Thermography methodologies for detecting energy related building defects

Abstract

Thermography is becoming more widely used amongst construction professionals for energy related defect detection in buildings. Until quite recently, most of the research and practical use of building thermography has centred on employing a building walk-around or walk-through methodology to detect sources of unacceptable energy use. However, thermographers are now creating new building thermography methodologies that seek to address some of the known limitations, such as camera spatial resolution, transient climatic conditions and differences in material properties. Often such limitations are misunderstood and sometimes ignored. This study presents a review of the existing literature, covering both well-established and emerging building thermography methodologies.

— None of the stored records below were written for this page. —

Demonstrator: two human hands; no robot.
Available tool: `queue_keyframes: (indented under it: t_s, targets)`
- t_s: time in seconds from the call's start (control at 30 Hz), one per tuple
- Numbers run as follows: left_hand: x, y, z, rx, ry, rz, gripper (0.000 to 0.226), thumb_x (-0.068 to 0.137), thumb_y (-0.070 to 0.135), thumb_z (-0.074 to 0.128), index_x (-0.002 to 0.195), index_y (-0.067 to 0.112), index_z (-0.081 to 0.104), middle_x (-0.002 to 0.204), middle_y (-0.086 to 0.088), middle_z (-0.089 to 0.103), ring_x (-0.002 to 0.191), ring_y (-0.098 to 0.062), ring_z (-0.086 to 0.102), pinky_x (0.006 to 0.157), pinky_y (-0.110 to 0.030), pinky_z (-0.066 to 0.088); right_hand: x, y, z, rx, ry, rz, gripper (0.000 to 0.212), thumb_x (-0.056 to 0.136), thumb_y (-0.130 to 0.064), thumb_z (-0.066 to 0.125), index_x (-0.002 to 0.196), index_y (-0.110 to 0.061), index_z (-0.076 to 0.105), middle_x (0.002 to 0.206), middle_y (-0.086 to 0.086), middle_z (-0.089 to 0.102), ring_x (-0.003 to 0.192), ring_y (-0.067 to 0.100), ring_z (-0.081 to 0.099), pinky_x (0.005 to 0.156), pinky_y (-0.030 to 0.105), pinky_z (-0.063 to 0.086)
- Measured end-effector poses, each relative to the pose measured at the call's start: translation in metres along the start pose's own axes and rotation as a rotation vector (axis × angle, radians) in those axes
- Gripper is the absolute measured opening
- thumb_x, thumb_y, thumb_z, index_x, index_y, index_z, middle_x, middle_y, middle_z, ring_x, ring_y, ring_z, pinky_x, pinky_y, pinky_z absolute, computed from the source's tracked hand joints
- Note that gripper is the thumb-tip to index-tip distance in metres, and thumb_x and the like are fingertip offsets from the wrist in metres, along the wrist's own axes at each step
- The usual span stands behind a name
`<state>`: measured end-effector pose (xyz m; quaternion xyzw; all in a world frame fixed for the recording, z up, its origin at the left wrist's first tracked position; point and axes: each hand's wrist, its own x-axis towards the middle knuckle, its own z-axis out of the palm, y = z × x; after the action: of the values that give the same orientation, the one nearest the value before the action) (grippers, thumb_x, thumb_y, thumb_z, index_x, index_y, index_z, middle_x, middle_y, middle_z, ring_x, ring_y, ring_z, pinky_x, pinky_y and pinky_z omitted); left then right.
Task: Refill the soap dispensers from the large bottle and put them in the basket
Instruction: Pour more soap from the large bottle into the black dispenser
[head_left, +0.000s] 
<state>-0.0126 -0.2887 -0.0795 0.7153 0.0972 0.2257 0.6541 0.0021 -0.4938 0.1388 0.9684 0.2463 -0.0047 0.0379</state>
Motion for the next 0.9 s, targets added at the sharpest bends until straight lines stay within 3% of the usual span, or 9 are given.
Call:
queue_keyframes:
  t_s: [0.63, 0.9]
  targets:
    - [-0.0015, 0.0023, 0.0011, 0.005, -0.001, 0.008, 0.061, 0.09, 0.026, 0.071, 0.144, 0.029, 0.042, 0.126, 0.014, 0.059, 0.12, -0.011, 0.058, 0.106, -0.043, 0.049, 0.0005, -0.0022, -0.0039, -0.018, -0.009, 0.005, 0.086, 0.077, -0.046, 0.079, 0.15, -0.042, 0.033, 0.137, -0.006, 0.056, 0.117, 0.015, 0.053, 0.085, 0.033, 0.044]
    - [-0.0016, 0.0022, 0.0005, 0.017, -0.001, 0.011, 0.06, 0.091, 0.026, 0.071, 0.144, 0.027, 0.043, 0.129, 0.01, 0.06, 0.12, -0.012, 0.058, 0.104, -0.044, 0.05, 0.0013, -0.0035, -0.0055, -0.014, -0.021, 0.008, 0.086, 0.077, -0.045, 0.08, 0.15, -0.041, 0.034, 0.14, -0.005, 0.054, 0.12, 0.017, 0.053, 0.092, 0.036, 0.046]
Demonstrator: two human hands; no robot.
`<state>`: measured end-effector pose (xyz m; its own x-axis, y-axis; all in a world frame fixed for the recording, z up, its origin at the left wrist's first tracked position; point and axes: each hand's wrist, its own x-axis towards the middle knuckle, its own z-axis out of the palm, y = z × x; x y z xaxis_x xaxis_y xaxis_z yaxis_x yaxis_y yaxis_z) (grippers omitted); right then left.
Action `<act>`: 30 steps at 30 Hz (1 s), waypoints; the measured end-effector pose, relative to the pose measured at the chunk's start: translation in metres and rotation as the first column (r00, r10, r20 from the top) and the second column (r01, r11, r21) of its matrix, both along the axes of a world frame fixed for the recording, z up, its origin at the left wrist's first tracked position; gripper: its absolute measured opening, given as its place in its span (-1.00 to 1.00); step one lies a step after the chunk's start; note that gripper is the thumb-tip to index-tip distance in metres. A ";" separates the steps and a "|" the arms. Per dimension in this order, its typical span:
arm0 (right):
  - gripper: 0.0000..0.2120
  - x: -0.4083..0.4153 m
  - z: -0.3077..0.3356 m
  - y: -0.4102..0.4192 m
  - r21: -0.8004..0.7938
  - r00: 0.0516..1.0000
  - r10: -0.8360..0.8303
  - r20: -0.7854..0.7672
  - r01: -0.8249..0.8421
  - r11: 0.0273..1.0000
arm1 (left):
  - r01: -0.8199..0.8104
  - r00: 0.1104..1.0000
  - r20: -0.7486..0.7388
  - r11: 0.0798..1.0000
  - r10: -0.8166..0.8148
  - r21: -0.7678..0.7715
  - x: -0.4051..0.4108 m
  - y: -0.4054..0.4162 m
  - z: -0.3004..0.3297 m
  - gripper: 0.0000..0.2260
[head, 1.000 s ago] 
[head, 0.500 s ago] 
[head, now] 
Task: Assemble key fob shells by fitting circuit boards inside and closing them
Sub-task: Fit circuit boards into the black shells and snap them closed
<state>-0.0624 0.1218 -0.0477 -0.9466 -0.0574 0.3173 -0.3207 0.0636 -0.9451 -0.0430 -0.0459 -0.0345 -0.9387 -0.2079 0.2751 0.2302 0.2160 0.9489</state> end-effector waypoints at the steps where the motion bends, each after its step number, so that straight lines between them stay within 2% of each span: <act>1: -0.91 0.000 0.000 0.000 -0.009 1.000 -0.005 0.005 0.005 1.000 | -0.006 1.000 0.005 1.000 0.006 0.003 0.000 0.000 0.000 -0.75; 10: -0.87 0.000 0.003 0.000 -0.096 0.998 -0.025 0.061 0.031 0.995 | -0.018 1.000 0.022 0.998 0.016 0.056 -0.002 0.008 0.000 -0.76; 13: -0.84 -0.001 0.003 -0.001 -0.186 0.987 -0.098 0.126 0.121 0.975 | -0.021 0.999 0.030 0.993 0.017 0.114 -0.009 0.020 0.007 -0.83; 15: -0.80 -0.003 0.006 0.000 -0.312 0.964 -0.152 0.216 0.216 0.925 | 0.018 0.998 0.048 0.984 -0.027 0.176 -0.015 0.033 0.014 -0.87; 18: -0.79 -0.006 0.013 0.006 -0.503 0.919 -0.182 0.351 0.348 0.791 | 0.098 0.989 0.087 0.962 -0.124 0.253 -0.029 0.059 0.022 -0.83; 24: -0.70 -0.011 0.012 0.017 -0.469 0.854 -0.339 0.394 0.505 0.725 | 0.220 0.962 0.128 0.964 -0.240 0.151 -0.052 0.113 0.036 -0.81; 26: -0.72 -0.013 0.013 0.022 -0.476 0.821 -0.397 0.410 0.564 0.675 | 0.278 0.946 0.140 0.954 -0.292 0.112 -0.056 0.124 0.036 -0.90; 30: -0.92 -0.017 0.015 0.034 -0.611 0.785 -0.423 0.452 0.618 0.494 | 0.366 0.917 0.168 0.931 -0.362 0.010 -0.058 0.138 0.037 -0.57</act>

By critically appraising techniques and observing methodology applications for specific energy related defects, a much clearer picture has been formed that will help thermographic researchers and thermographers to decide upon the best methodology for performing building thermography investigations and for the invention of new approaches. Whilst this paper shows that many of the different passive building thermography methodologies seek to address particular building issues such as defects and energy use, it has also demonstrated a lack of correlation between the different methodology types, where one methodology is often chosen over another for a particular reason, rather than making use of several methodologies to better understand building performance. Therefore this paper has identified the potential for using several passive building thermography methodologies together in a phased approach to building surveying using thermography. For example, a less costly and faster survey could be conducted to quickly identify certain defects before enabling more time consuming and expensive surveys to hone in on these with greater detail and spatial resolution if deemed necessary. © 2014 Elsevier Ltd.